Within these stellar nurseries, tens of thousands of stars may develop in the lifetime of the molecular cloud.

To better understand star formation, scientists with the Physics at High Angular Resolution in Nearby Galaxies (PHANGS) project pointed a powerful telescope to the heavens. 

Using the Atacama Large Millimeter/Submillimeter Array (ALMA) telescope project in Chile, scientists conducted a survey of 100,000 stellar nurseries across 90 galaxies in a section of the cosmos close to our own galaxy known as the nearby universe.

The study’s lead author Adam Leroy of Ohio State University said in a statement released with the findings that astronomers have generally believed stellar nurseries all behave in similar ways.

The scientists’ findings have shifted that paradigm.

"We used to think that all stellar nurseries across every galaxy must look more or less the same, but this survey has revealed that this is not the case, and stellar nurseries change from place to place," Leroy said. "This is the first time that we have ever taken millimeter-wave images of many nearby galaxies that have the same sharpness and quality as optical pictures.
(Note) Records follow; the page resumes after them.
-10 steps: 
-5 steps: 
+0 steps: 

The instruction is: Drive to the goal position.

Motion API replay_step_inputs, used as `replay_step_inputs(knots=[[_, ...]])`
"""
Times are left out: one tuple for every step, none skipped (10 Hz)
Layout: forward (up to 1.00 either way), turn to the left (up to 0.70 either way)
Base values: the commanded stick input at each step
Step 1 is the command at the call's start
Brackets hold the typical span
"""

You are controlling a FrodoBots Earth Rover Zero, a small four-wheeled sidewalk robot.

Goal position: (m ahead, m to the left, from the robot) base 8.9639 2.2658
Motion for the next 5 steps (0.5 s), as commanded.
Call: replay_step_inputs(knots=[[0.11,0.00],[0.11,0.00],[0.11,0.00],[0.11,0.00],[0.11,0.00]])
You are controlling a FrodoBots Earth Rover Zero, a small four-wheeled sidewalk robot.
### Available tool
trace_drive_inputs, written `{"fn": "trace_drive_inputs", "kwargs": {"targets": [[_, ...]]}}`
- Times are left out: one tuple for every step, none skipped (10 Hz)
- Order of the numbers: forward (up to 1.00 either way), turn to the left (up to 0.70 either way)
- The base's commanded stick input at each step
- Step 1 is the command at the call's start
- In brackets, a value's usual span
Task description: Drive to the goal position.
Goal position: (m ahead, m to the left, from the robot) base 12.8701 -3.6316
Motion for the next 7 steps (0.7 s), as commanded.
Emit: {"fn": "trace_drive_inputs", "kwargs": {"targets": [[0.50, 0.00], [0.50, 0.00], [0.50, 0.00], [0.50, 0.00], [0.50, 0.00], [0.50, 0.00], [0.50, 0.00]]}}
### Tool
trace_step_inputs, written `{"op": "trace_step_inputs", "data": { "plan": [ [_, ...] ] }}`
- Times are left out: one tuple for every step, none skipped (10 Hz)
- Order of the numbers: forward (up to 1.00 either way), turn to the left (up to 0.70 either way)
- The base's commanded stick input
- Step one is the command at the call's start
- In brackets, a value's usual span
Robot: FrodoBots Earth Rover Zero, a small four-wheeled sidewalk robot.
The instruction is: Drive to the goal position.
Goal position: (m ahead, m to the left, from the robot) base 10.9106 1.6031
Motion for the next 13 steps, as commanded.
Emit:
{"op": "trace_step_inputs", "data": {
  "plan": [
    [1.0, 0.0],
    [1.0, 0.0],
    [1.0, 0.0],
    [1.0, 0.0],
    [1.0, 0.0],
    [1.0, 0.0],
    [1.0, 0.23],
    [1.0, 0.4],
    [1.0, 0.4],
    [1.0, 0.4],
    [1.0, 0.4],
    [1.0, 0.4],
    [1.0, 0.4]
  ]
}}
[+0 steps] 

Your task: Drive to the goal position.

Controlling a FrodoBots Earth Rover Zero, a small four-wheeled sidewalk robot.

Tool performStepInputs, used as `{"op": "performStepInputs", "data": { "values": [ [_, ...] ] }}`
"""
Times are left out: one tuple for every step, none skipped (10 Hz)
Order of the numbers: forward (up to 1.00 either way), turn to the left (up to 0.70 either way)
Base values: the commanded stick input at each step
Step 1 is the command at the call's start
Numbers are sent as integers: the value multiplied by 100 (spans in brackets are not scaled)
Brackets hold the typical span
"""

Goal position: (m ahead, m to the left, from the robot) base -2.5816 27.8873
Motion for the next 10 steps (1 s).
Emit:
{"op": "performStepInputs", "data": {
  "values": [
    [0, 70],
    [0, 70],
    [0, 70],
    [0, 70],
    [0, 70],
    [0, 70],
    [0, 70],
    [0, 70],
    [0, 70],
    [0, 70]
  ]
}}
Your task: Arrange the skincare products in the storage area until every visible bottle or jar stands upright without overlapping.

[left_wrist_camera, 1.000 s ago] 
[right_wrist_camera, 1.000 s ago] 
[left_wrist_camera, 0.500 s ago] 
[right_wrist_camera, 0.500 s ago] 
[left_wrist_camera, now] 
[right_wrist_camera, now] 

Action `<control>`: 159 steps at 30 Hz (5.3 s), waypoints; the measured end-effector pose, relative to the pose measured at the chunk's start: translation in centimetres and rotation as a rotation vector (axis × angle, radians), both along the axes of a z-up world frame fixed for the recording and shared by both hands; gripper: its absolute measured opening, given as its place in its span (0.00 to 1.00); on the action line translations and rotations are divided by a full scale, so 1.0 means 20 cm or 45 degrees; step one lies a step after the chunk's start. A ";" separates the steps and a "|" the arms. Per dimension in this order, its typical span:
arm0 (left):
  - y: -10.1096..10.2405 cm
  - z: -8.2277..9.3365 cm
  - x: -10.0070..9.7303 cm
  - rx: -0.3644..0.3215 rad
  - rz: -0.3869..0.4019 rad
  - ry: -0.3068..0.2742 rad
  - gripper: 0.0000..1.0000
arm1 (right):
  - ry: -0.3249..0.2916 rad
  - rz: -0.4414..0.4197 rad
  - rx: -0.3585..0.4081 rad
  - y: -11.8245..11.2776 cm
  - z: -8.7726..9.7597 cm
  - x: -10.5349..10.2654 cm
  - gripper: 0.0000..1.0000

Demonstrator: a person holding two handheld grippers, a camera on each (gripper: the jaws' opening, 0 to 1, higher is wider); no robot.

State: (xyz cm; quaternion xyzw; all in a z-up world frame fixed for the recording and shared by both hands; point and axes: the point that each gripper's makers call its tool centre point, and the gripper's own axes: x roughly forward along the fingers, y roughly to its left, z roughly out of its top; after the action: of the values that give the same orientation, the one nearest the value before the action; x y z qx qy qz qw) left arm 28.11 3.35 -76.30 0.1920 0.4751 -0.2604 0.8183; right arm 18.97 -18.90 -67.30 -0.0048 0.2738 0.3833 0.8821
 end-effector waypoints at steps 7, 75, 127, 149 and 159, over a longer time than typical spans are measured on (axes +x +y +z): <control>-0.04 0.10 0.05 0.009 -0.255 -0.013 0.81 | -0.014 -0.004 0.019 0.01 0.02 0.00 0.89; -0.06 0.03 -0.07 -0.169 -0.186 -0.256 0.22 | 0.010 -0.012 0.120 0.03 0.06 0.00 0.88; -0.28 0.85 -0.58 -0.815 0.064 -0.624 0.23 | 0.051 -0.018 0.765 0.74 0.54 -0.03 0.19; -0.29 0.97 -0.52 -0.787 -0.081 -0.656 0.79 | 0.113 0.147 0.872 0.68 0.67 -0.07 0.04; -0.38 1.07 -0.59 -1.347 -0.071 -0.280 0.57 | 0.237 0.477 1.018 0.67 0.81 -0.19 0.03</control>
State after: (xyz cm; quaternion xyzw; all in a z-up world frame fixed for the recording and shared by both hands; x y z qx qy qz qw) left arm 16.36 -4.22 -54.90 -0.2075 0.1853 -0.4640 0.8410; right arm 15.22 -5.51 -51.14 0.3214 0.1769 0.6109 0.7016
And while optical pictures show us light from stars, these groundbreaking new images show us the molecular clouds that form those stars."
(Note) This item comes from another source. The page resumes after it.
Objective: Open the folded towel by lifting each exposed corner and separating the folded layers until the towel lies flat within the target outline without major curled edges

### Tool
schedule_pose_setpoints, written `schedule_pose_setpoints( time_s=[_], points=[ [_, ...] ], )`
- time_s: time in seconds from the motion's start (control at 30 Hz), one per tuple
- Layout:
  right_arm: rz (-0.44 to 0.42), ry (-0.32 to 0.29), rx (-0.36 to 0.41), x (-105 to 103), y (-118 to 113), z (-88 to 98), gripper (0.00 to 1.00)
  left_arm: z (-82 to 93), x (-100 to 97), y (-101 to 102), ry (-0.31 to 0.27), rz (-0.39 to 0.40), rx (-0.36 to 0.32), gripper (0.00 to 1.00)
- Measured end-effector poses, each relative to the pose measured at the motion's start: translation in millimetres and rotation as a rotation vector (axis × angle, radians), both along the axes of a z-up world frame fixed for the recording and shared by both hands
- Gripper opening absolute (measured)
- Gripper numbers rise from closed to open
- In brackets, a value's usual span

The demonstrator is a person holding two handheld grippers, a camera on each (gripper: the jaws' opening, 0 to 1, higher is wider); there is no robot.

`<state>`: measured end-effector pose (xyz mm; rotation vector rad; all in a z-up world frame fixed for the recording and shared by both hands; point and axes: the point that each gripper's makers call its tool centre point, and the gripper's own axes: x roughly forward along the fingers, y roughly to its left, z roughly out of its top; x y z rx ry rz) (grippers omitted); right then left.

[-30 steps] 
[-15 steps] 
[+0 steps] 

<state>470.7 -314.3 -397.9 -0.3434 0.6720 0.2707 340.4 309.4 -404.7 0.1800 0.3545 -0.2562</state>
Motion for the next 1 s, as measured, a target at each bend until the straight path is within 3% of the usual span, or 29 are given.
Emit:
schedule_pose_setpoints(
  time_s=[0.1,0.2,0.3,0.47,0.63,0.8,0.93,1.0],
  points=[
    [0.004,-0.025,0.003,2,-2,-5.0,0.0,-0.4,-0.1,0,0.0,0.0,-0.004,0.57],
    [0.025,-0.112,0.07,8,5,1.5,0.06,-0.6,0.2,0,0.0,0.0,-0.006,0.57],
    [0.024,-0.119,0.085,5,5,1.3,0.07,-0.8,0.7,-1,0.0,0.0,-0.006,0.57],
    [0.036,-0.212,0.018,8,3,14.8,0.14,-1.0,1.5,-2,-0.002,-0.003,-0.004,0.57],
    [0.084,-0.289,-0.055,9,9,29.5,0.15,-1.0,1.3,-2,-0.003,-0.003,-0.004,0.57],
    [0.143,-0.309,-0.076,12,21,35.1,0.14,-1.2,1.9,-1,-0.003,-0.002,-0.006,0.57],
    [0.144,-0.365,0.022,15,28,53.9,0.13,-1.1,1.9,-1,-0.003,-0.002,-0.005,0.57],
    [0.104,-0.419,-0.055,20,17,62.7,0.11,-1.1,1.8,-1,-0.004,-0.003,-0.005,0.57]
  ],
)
The data revealed to the team of astronomers that while stellar nurseries share similar infrastructure and functions, their behavior varies dramatically, according to the study published Tuesday in the Astrophysical Journal Supplement.
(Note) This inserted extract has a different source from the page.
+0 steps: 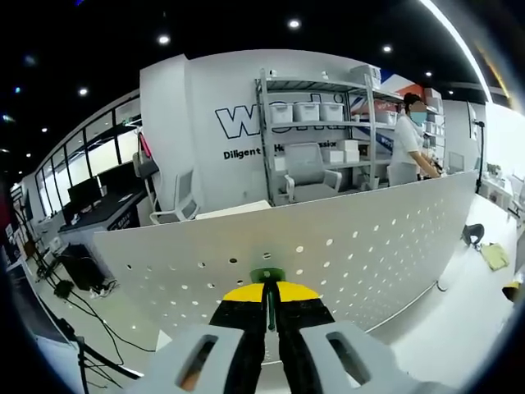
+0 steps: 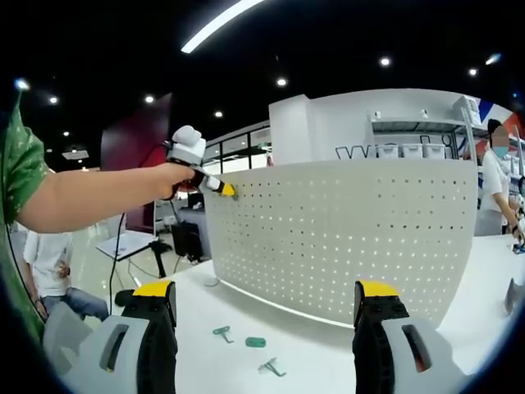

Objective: Insert the hook assembly into the mounting plate slot until the hook locks in place.

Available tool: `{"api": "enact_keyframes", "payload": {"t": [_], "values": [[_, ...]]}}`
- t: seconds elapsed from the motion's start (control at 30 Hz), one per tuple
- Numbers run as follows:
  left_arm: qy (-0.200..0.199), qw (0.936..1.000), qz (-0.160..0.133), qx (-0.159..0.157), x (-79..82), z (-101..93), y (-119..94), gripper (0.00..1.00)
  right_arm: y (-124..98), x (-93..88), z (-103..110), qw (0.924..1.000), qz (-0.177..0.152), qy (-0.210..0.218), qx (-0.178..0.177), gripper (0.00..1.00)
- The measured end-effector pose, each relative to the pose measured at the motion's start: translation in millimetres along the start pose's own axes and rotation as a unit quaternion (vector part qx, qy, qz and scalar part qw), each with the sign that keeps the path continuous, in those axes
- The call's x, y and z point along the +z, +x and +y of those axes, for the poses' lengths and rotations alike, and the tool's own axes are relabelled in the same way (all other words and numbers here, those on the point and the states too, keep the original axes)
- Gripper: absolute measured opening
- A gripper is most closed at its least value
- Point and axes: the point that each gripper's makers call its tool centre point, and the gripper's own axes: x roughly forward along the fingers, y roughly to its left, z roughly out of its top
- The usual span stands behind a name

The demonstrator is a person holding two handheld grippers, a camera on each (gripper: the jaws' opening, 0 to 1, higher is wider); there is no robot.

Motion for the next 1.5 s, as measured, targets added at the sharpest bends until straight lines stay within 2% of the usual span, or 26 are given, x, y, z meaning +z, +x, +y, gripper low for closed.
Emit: {"api": "enact_keyframes", "payload": {"t": [0.4, 0.7, 1.5], "values": [[0.008, 0.9999, -0.009, 0.001, 13.9, 0.8, -1, 0.03, 2, 0.1, 1, 1.0, -0.001, 0.001, 0.003, 0.91], [0.005, 0.9999, -0.016, 0.002, 18.3, 0.8, 2, 0.03, 1, -2.2, -2, 1.0, 0.002, 0.003, -0.001, 0.9], [0.01, 0.9999, -0.006, 0.001, 11.4, -1.6, 6, 0.03, -1, -3.8, -2, 1.0, 0.005, 0.002, -0.002, 0.9]]}}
Eva Schinnerer, astronomer at the Max Planck Institute for Astronomy and principal investigator for PHANGS, said in the statement the research team compared the variation to the differences one finds when going from town to town or travelling from country to country.

"To understand how stars form, we need to link the birth of a single star back to its place in the Universe. It's like linking a person to their home, neighborhood, city, and region. If a galaxy represents a city, then the neighborhood is the spiral arm, the house the star-forming unit, and nearby galaxies are neighboring cities in the region," Schinnerer said. "These observations have taught us that the ‘neighborhood’ has small but pronounced effects on where and how many stars are born."

A close analysis of the molecular clouds revealed differences in both the clouds’ properties and in how stars are formed in galaxy disks, stellar bars, spiral arms, and galaxy centers, according to the study.

Guillermo Blanc, astronomer at the Carnegie Institution for Science and a co-author on the paper, said the findings help astronomers understand how location and molecular cloud conditions impact the star-forming process.

"By mapping different types of galaxies and the diverse range of environments that exist within galaxies, we are tracing the whole range of conditions under which star-forming clouds of gas live in the present-day Universe. This allows us to measure the impact that many different variables have on the way star formation happens," Blanc said. 

While ALMA has been used to image other galaxies, the team’s observation is the first glimpse at how stellar nurseries operate across a broad range of galaxies, Annie Hughes, astronomer at L'Institut de Recherche en Astrophysique et Planétologie, said in the statement.

"We found that the properties of star-forming clouds depend on where they are located: Clouds in the dense central regions of galaxies tend to be more massive, denser, and more turbulent than clouds that reside in the quiet outskirts of a galaxy,” Hughes said. “The lifecycle of clouds also depends on their environment. How fast a cloud forms stars and the process that ultimately destroys the cloud both seem to depend on where the cloud lives."

Study co-author Erik Rosolowsky of the University of Alberta said the findings offer data on a range of galaxies and new ways of understanding each star cluster.

"We are finally seeing the diversity of star-forming gas across many galaxies and are able to understand how they are changing over time,” Rosolowsky said. “It was impossible to make these detailed maps before ALMA. This new atlas contains 90 of the best maps ever made that reveal where the next generation of stars is going to form."

Researchers did not immediately respond to a request for further comment. 

The team will present their findings this week at the 238th meeting of the American Astronomical Society.